### ASSIGNMENT
Go through the entries and write each one out again unchanged.

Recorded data
• • •
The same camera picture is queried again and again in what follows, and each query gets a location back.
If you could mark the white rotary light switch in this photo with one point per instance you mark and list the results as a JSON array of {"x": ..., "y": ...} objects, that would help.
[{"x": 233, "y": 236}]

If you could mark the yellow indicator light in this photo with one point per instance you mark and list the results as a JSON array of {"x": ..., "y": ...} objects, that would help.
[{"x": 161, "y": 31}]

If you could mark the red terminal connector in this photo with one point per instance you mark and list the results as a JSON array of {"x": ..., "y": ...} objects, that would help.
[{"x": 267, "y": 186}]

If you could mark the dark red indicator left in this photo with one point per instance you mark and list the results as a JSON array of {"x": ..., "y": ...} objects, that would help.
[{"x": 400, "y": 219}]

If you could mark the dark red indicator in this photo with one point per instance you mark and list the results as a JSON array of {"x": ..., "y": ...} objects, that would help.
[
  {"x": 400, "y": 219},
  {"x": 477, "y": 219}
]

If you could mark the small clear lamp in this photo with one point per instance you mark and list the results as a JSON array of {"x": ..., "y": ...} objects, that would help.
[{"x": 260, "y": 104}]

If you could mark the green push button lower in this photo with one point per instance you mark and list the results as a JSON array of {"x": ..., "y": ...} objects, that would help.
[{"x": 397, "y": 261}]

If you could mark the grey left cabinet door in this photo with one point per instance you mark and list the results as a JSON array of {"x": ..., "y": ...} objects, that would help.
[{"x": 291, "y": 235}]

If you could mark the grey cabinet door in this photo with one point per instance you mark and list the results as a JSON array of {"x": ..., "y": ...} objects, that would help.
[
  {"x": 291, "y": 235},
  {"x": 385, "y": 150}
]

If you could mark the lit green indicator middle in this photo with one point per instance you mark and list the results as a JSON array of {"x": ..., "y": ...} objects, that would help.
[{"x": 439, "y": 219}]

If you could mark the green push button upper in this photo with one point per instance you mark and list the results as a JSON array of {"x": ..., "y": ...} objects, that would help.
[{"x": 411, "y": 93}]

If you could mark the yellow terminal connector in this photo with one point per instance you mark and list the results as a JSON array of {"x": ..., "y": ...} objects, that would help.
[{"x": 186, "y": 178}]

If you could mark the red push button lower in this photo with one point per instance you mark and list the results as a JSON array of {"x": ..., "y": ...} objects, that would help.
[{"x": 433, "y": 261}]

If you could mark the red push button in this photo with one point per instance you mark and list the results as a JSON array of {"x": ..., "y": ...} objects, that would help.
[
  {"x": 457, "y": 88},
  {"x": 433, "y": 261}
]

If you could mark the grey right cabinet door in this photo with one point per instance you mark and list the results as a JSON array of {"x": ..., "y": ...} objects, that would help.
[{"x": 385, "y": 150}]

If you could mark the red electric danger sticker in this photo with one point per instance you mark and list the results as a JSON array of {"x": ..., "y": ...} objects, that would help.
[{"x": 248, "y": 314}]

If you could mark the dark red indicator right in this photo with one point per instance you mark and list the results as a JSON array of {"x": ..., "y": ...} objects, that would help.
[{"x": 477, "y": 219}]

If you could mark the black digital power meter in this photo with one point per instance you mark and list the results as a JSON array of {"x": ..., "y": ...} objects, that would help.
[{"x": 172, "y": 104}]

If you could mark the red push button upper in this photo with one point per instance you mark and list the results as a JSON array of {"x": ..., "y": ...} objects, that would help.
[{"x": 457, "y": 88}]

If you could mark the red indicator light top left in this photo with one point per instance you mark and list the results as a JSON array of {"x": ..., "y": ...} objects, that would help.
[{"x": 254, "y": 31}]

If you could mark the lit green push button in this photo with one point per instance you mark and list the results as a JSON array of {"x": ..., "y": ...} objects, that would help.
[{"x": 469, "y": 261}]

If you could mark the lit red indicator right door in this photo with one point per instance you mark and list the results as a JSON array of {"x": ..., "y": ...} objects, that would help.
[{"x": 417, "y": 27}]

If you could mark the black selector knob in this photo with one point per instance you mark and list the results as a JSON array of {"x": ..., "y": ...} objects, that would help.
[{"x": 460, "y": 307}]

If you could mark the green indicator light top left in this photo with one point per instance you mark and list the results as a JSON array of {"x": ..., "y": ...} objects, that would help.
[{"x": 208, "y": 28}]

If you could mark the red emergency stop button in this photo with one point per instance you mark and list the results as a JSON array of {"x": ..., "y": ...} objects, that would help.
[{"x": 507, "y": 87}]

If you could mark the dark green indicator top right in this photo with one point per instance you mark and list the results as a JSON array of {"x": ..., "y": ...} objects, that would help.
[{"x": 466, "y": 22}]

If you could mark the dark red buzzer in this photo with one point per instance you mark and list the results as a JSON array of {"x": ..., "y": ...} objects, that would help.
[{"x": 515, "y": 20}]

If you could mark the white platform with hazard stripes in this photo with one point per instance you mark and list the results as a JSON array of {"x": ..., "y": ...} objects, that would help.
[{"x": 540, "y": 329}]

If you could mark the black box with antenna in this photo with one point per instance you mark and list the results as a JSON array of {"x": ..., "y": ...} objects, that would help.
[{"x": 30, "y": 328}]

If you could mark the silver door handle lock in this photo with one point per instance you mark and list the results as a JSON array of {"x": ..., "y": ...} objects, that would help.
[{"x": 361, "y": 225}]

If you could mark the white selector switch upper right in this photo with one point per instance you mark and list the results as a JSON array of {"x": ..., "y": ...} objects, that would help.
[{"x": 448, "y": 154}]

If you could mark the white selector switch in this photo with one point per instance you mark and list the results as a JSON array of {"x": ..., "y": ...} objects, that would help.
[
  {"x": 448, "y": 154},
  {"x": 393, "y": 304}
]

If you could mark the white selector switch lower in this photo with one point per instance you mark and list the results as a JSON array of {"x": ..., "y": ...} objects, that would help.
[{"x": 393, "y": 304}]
• • •
### EXERCISE RESPONSE
The same camera picture is queried again and again in what follows, and each query gets a location back.
If you could mark the white rotary light switch in this photo with one point per instance you mark and list the results as a JSON array of {"x": ..., "y": ...} objects, that would help.
[{"x": 233, "y": 236}]

If you could mark the yellow indicator light in this photo with one point per instance you mark and list the results as a JSON array of {"x": ..., "y": ...} objects, that would help.
[{"x": 161, "y": 31}]

If you could mark the red terminal connector in this photo with one point per instance you mark and list the results as a JSON array of {"x": ..., "y": ...} objects, that would help.
[{"x": 267, "y": 186}]

If you could mark the dark red indicator left in this photo with one point per instance you mark and list the results as a JSON array of {"x": ..., "y": ...} objects, that would help.
[{"x": 400, "y": 219}]

If you could mark the dark red indicator in this photo with one point per instance you mark and list the results as a JSON array of {"x": ..., "y": ...} objects, that would help.
[
  {"x": 400, "y": 219},
  {"x": 477, "y": 219}
]

If you could mark the small clear lamp in this photo with one point per instance you mark and list the results as a JSON array of {"x": ..., "y": ...} objects, that would help.
[{"x": 260, "y": 104}]

If you could mark the green push button lower in this photo with one point per instance you mark and list the results as a JSON array of {"x": ..., "y": ...} objects, that would help.
[{"x": 397, "y": 261}]

If you could mark the grey left cabinet door in this photo with one point per instance you mark and list the results as a JSON array of {"x": ..., "y": ...} objects, that would help.
[{"x": 291, "y": 235}]

If you could mark the grey cabinet door in this photo with one point per instance you mark and list the results as a JSON array of {"x": ..., "y": ...} objects, that would help.
[
  {"x": 291, "y": 235},
  {"x": 385, "y": 150}
]

If you could mark the lit green indicator middle in this photo with one point per instance you mark and list the results as a JSON array of {"x": ..., "y": ...} objects, that would help.
[{"x": 439, "y": 219}]

If you could mark the green push button upper in this photo with one point per instance you mark and list the results as a JSON array of {"x": ..., "y": ...} objects, that would help.
[{"x": 411, "y": 93}]

If you could mark the yellow terminal connector in this photo with one point per instance you mark and list the results as a JSON array of {"x": ..., "y": ...} objects, that would help.
[{"x": 186, "y": 178}]

If you could mark the red push button lower in this photo with one point per instance you mark and list the results as a JSON array of {"x": ..., "y": ...} objects, that would help.
[{"x": 433, "y": 261}]

If you could mark the red push button in this photo with one point per instance you mark and list the results as a JSON array of {"x": ..., "y": ...} objects, that would help.
[
  {"x": 457, "y": 88},
  {"x": 433, "y": 261}
]

If you could mark the grey right cabinet door in this photo with one point per instance you mark and list the results as a JSON array of {"x": ..., "y": ...} objects, that would help.
[{"x": 385, "y": 150}]

If you could mark the red electric danger sticker in this photo with one point per instance you mark and list the results as a JSON array of {"x": ..., "y": ...} objects, that would help.
[{"x": 248, "y": 314}]

If you could mark the dark red indicator right in this photo with one point per instance you mark and list the results as a JSON array of {"x": ..., "y": ...} objects, that would help.
[{"x": 477, "y": 219}]

If you could mark the black digital power meter in this photo with one point per instance you mark and list the results as a JSON array of {"x": ..., "y": ...} objects, that would help.
[{"x": 172, "y": 104}]

If you could mark the red push button upper in this photo with one point per instance you mark and list the results as a JSON array of {"x": ..., "y": ...} objects, that would help.
[{"x": 457, "y": 88}]

If you could mark the red indicator light top left in this photo with one point per instance you mark and list the results as a JSON array of {"x": ..., "y": ...} objects, that would help.
[{"x": 254, "y": 31}]

If you could mark the lit green push button in this photo with one point per instance you mark and list the results as a JSON array of {"x": ..., "y": ...} objects, that would help.
[{"x": 469, "y": 261}]

If you could mark the lit red indicator right door in this photo with one point per instance you mark and list the results as a JSON array of {"x": ..., "y": ...} objects, that would help.
[{"x": 417, "y": 27}]

If you could mark the black selector knob in this photo with one point per instance you mark and list the results as a JSON array of {"x": ..., "y": ...} objects, that would help.
[{"x": 460, "y": 307}]

If you could mark the green indicator light top left in this photo with one point per instance you mark and list the results as a JSON array of {"x": ..., "y": ...} objects, that would help.
[{"x": 208, "y": 28}]

If you could mark the red emergency stop button in this photo with one point per instance you mark and list the results as a JSON array of {"x": ..., "y": ...} objects, that would help.
[{"x": 507, "y": 87}]

If you could mark the dark green indicator top right in this photo with one point per instance you mark and list the results as a JSON array of {"x": ..., "y": ...} objects, that would help.
[{"x": 466, "y": 22}]

If you could mark the dark red buzzer in this photo with one point per instance you mark and list the results as a JSON array of {"x": ..., "y": ...} objects, that would help.
[{"x": 515, "y": 20}]

If you could mark the white platform with hazard stripes in this photo with one point per instance you mark and list the results as a JSON array of {"x": ..., "y": ...} objects, that would help.
[{"x": 540, "y": 329}]

If you could mark the black box with antenna in this photo with one point per instance you mark and list the results as a JSON array of {"x": ..., "y": ...} objects, that would help.
[{"x": 30, "y": 328}]

If you could mark the silver door handle lock in this photo with one point per instance you mark and list the results as a JSON array of {"x": ..., "y": ...} objects, that would help.
[{"x": 361, "y": 225}]

If you could mark the white selector switch upper right in this photo with one point per instance you mark and list the results as a JSON array of {"x": ..., "y": ...} objects, that would help.
[{"x": 448, "y": 154}]

If you could mark the white selector switch in this photo with one point per instance you mark and list the results as a JSON array of {"x": ..., "y": ...} objects, that would help.
[
  {"x": 448, "y": 154},
  {"x": 393, "y": 304}
]

If you could mark the white selector switch lower in this photo with one point per instance you mark and list the results as a JSON array of {"x": ..., "y": ...} objects, that would help.
[{"x": 393, "y": 304}]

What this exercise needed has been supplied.